[Excerpts from a dataset]
┄┄┄┄┄┄┄┄┄┄

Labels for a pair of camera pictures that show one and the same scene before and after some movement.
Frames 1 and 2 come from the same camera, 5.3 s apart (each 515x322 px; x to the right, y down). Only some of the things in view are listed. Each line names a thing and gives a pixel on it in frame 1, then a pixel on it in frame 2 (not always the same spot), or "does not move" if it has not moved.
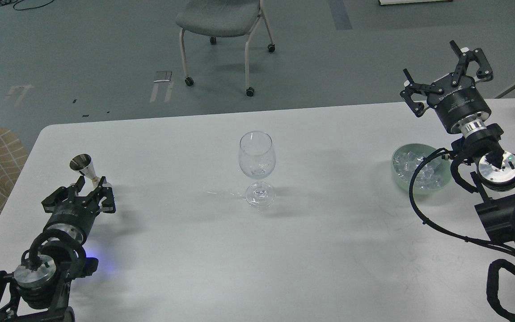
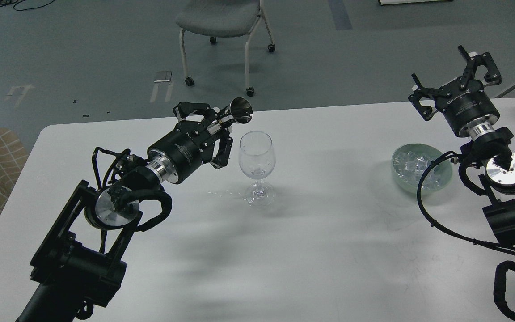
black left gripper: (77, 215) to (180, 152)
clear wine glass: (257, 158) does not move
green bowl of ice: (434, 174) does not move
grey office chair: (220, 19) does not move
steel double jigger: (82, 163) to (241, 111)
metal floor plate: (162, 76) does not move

┄┄┄┄┄┄┄┄┄┄

[Instructions for the task] Give back, unchanged, the line containing "green bowl of ice: (434, 174) does not move" and each line that comes after it in the entries above, ending with the last.

[Written solution]
green bowl of ice: (434, 174) does not move
grey office chair: (220, 19) does not move
steel double jigger: (82, 163) to (241, 111)
metal floor plate: (162, 76) does not move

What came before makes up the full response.